Souvenir personnel de l’enterrement de Simone Signoret, le mardi 1er octobre 1985. Il y avait foule (on se méfiera des estimations chiffrées mais je témoigne n’avoir jamais revu depuis pareille affluence) cet après-midi ensoleillé, tout autour du Père-Lachaise, la consigne étant de ne laisser entrer le public dans la nécropole qu’à l’issue de la cérémonie. Je faisais partie des quelques-uns dont la présence avait été tolérée.
Après le passage de la famille et des très proches devant la sépulture (non point la tombe actuelle mais une autre, dans la même division) vint le défilé des admirateurs, des connaissances et des officiels. Déjà, les regards et les attitudes avaient changé, chacun semblant chercher Untel pour échanger des propos qui, je l’assure, n’avaient aucun rapport avec la circonstance qui les réunissait. Politiques, présentateurs d’émissions en vogue, figures du Paris mondain, aucun ne manquait à l’appel du mur de journalistes-photographes embusqués derrière la fosse et dont le crépitement des appareils scandait la procession. Chacun sa rose jetée sur le cercueil de partir deviser plus loin.
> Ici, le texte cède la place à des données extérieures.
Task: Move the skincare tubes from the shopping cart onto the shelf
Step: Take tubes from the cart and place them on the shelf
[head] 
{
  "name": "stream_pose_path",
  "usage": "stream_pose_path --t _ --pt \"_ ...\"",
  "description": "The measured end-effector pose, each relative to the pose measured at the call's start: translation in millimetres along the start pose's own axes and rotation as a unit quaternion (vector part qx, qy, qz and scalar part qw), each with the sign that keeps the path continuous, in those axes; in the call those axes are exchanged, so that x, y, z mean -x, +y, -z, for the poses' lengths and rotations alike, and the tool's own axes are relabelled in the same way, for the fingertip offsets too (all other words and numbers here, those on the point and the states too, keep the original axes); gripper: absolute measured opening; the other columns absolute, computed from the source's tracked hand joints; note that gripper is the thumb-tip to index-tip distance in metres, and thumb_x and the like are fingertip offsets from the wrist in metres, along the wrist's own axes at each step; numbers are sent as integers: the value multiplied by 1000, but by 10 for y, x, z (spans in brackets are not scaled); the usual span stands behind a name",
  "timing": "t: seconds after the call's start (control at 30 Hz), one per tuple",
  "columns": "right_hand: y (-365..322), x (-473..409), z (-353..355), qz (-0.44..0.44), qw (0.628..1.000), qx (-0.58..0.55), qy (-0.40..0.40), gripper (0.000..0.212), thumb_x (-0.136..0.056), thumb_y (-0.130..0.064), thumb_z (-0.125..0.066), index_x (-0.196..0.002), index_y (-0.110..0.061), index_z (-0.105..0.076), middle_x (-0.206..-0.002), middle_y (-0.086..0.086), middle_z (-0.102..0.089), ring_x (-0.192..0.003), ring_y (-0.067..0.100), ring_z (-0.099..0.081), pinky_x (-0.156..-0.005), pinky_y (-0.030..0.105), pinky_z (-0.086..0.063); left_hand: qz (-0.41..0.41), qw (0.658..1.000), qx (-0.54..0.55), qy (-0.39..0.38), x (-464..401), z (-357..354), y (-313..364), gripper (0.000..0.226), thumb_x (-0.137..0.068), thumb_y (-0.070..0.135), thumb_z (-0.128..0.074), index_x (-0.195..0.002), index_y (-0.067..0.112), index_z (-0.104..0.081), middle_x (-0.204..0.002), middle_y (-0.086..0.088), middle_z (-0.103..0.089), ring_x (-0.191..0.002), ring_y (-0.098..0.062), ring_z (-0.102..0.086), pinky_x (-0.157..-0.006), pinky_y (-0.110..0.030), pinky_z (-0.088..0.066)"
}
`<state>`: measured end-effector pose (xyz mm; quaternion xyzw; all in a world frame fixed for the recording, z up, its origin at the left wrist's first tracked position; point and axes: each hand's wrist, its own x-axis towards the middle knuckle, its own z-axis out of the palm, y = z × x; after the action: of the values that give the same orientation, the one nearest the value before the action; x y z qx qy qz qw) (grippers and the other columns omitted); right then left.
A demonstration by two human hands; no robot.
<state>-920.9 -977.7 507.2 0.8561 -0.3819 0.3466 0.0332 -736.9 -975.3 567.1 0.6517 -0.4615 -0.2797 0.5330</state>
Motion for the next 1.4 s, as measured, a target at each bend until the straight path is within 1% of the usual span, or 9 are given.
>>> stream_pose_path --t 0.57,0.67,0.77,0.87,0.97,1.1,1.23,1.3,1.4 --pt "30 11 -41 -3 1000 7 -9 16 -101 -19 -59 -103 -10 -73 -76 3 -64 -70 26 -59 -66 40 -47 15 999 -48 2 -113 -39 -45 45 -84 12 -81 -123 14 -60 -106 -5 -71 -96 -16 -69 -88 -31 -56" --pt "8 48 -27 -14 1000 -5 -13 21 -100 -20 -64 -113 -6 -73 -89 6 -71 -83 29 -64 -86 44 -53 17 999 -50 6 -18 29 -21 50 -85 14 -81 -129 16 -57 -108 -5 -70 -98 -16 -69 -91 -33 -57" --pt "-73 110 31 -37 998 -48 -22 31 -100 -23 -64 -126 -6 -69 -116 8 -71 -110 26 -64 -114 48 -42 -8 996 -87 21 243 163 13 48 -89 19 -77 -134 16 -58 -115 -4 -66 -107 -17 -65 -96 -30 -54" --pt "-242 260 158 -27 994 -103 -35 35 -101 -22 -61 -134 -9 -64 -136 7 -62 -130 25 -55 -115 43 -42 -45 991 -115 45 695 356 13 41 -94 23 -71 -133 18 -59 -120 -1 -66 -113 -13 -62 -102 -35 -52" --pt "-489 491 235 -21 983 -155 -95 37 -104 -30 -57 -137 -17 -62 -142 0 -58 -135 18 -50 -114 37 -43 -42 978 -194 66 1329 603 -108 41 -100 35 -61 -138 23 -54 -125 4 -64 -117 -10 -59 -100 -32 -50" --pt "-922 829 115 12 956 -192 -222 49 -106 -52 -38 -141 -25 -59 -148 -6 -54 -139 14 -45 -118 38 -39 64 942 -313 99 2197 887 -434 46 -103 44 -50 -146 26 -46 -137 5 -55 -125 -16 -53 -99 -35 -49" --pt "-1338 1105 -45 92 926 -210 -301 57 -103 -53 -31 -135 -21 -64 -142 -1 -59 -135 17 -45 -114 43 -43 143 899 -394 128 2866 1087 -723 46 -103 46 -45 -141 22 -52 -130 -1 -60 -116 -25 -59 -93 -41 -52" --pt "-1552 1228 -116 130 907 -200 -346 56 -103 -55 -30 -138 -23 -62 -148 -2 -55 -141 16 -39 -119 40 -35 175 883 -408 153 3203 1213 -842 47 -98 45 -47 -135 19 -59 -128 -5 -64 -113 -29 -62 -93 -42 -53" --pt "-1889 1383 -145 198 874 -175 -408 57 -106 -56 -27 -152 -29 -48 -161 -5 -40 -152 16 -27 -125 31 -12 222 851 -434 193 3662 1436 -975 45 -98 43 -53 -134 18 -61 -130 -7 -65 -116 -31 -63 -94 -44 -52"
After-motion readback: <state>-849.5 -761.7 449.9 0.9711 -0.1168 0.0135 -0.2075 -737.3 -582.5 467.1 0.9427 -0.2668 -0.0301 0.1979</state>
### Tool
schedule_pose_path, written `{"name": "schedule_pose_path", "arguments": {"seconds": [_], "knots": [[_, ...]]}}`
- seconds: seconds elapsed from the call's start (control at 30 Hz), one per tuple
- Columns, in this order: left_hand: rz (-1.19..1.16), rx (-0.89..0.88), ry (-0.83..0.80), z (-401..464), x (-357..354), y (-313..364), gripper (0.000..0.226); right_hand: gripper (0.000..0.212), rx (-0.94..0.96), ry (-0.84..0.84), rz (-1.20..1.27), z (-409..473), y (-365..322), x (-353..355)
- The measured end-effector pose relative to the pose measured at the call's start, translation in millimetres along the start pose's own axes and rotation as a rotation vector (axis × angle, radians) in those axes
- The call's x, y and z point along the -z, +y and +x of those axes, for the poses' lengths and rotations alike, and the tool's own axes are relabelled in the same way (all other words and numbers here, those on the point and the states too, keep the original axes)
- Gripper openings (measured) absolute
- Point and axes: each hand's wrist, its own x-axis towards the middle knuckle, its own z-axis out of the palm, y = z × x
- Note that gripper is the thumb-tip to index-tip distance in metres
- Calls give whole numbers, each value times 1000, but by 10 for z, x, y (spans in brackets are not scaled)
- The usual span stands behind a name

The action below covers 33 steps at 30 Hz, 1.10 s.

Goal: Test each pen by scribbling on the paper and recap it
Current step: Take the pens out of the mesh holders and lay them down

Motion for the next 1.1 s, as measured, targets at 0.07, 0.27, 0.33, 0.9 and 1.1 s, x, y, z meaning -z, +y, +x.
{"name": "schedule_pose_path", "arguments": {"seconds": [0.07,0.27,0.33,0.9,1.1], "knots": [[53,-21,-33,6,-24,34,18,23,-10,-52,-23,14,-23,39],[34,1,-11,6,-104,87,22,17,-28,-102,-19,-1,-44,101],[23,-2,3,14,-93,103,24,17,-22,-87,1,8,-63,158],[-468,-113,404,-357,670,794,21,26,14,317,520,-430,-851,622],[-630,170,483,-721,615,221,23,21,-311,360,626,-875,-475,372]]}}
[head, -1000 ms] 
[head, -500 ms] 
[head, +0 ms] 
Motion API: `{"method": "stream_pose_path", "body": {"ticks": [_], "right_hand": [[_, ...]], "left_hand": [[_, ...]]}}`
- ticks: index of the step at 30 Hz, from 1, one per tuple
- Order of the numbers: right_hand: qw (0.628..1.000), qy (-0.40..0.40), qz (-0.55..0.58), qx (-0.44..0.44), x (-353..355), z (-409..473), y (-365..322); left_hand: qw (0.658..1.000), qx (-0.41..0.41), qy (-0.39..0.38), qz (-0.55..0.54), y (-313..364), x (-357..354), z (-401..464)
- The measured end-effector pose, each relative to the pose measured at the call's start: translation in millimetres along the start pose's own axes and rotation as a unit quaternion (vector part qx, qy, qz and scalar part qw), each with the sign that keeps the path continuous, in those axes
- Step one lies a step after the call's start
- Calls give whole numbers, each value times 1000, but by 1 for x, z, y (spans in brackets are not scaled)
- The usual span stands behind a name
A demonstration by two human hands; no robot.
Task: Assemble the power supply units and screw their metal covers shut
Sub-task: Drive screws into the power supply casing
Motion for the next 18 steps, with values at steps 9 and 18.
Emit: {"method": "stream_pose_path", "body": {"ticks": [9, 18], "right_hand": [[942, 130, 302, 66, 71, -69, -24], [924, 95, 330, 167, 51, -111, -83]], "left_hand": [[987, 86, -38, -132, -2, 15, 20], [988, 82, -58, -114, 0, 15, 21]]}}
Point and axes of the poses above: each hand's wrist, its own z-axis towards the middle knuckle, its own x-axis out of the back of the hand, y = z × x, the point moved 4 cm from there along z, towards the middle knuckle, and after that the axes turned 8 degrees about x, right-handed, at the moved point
Les barrières allaient être ouvertes afin de laisser passer les anonymes quand arriva le dernier, tout dernier invité dont la mise, pull et blouson, tranchait sur celle de tous les messieurs en costume qui l’avaient précédé et qui, surtout, pleurait, pleurait toutes les larmes de son corps, lâchant la bonde de son chagrin comme aurait chanté Brassens, et restant dévasté par le chagrin de longues, d’interminables secondes devant le trou au point que les témoins de la scène en détournèrent les yeux. Ce petit homme chauve dont tous les Français connaissaient le visage sans pouvoir forcément y associer un nom, était l’acteur Dominique Zardi (plus de 500 films au compteur, comme troisième ou quatrième couteau) dont Simone Signoret avait préfacé le livre Rue des Rosiers. Lui, l’habitué des rôles de durs (petits truands, bagnards, boxeurs…) était bien, ce jour-là, le plus ému, et le plus émouvant.
Il mourut fin 2009 et fut crématisé à deux pas de l’endroit où s’était déroulée la scène. La destination finale de ses cendres ne fut pas révélée. Faute de pouvoir aller sur sa tombe, associons-le à l’interprète de Casque d’Or, quand nous passons devant la sobre dalle sous laquelle Montand a rejoint Signoret.